# Thinking about buying a MacBook...



## adfro7 (Sep 8, 2007)

I'm thinking about spending some of my savings on a MacBook, and I have a few questions..

Firstly, there are three models that you can get. I don't know whether to get the 13 inch White 2.0GHz Intel Core 2 Duo or 13 inch White 2.16GHz Intel Core 2 Duo.

I'm guessing the latter is quicker, but is there a huge difference?

I think 80GB would be a large enough drive, but just in case, I was wondering whether you can use an external hard drive with a MacBook?

Going back to the hard drive spec, if you install and run Windows Vista, does this take up a large amount of the hard drive?

Going onto the RAM, would it be worth getting 2GB from the beginning?
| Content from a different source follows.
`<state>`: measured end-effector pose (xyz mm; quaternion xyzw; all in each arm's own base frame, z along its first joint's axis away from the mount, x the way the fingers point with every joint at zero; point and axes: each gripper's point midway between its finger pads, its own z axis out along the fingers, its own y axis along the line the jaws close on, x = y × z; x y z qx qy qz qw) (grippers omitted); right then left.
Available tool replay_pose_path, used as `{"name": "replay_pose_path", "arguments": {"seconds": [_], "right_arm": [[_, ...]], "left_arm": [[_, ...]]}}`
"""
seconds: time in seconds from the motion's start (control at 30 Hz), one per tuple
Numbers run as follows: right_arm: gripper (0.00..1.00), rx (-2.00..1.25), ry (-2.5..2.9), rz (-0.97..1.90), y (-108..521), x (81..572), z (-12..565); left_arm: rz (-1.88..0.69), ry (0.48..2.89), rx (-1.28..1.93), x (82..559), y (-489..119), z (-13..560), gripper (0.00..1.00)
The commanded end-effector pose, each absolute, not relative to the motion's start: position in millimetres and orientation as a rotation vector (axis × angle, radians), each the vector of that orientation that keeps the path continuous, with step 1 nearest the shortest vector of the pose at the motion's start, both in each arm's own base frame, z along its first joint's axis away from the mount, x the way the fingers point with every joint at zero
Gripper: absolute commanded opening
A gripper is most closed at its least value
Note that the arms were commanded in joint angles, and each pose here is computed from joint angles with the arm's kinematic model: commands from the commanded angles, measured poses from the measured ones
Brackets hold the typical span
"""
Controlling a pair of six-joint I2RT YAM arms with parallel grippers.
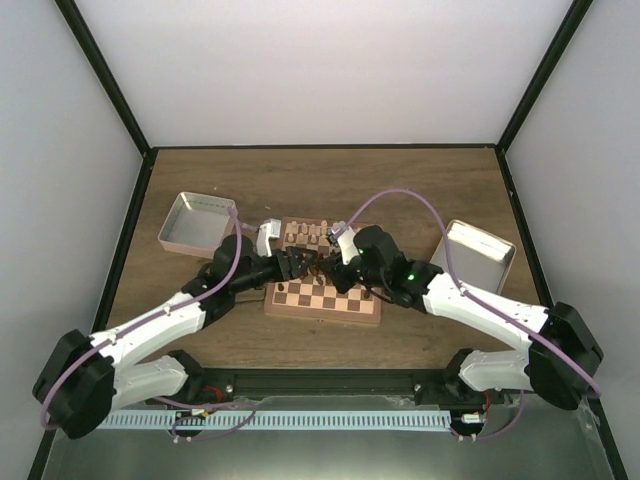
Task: Set up the chess pieces on the board
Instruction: Place the chess piece on the chessboard.
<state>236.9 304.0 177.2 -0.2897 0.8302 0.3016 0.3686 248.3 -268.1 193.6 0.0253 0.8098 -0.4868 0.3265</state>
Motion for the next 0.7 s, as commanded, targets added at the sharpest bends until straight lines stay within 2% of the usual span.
{"name": "replay_pose_path", "arguments": {"seconds": [0.0, 0.33, 0.43, 0.5, 0.57, 0.67], "right_arm": [[0.01, -0.763, 2.053, 0.853, 314.9, 232.1, 195.3], [0.02, -0.705, 2.038, 0.915, 318.9, 232.5, 206.3], [0.05, -0.668, 2.048, 0.917, 317.8, 234.9, 207.5], [0.16, -0.635, 2.054, 0.945, 317.0, 233.4, 211.5], [0.39, -0.591, 2.032, 1.002, 315.5, 229.3, 224.0], [0.54, -0.524, 1.954, 1.133, 312.5, 218.5, 247.1]], "left_arm": [[-1.509, 2.034, 0.05, 245.4, -287.8, 219.2, 0.63], [-1.535, 2.073, 0.016, 246.8, -291.8, 205.8, 0.16], [-1.517, 2.07, 0.015, 247.7, -290.1, 206.3, 0.08], [-1.514, 2.056, 0.024, 247.8, -289.5, 210.1, 0.07], [-1.518, 2.022, 0.034, 247.2, -288.0, 218.8, 0.07], [-1.534, 1.958, 0.037, 246.9, -285.1, 238.0, 0.07]]}}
I am thinking about using Vista as well as OS X, and I presume using 2 operating systems takes up some amount of RAM.

Could you also explain the difference between a '24x Combo drive' and a '8x double-layer SuperDrive'?

When buying a MacBook there's the option of the 'AppleCare Protection Plan for MacBook/iBook - Auto-enroll [+ £199.00]'. Is it worth taking this up? It's a big sum of money, but it's 3 years coverage..

Also, I think there's only one or two USB ports. Is there any way of getting more fitted? or is there any adapters on the market that you can plug into one of the USBs to make it form two?

They seem to be selling OS X Tiger right now, but I hear there is a new generation out in October. Should I wait it out until then to buy it? In fact, what does a new MacBook come pre installed with?

Finally, would iLife '08 be worth a punt at 55 quid? Doesn't break the bank and seems to look good from what I've seen on youtube and heard from people.

I'd like to know the pro's and con's on MacBook's too from people that own them. I'm somewhat of a convert from PC to Mac. I'll still have my desktop, but a MacBook would be ideal. Basically, ARE THEY WORTH THE PRICE TAG?


----------



## sinclair_tm (Mar 11, 2005)

adfro7 said:


> I'm thinking about spending some of my savings on a MacBook, and I have a few questions..
> 
> Firstly, there are three models that you can get. I don't know whether to get the 13 inch White 2.0GHz Intel Core 2 Duo or 13 inch White 2.16GHz Intel Core 2 Duo.
> 
> I'm guessing the latter is quicker, but is there a huge difference?


yes there is a difference, but it is not huge, the 2.16ghz cpu will just take a little longer before it is too slow, just like any computer cpu. should you spend the extra and get it? that rally depends on how long you intend to use it, and what you will be doing on it.


> I think 80GB would be a large enough drive, but just in case, I was wondering whether you can use an external hard drive with a MacBook?


you can use any firewire or usb2 external hard drive, as long as its formatted correctly. if the mac doesn't like it when you plug it in the 1st time, it will tell you and ask if it can format it. just remember, the mac can read, but not write ntfs, it can read and write fat32 and older. the mac itself will use jhfs+ format, which windows can not read (unless you buy an app called macdrive). so, if you plan on the external drive to be used only by the mac, go jhfs+. if you want to plug it into a windows computer, use fat32.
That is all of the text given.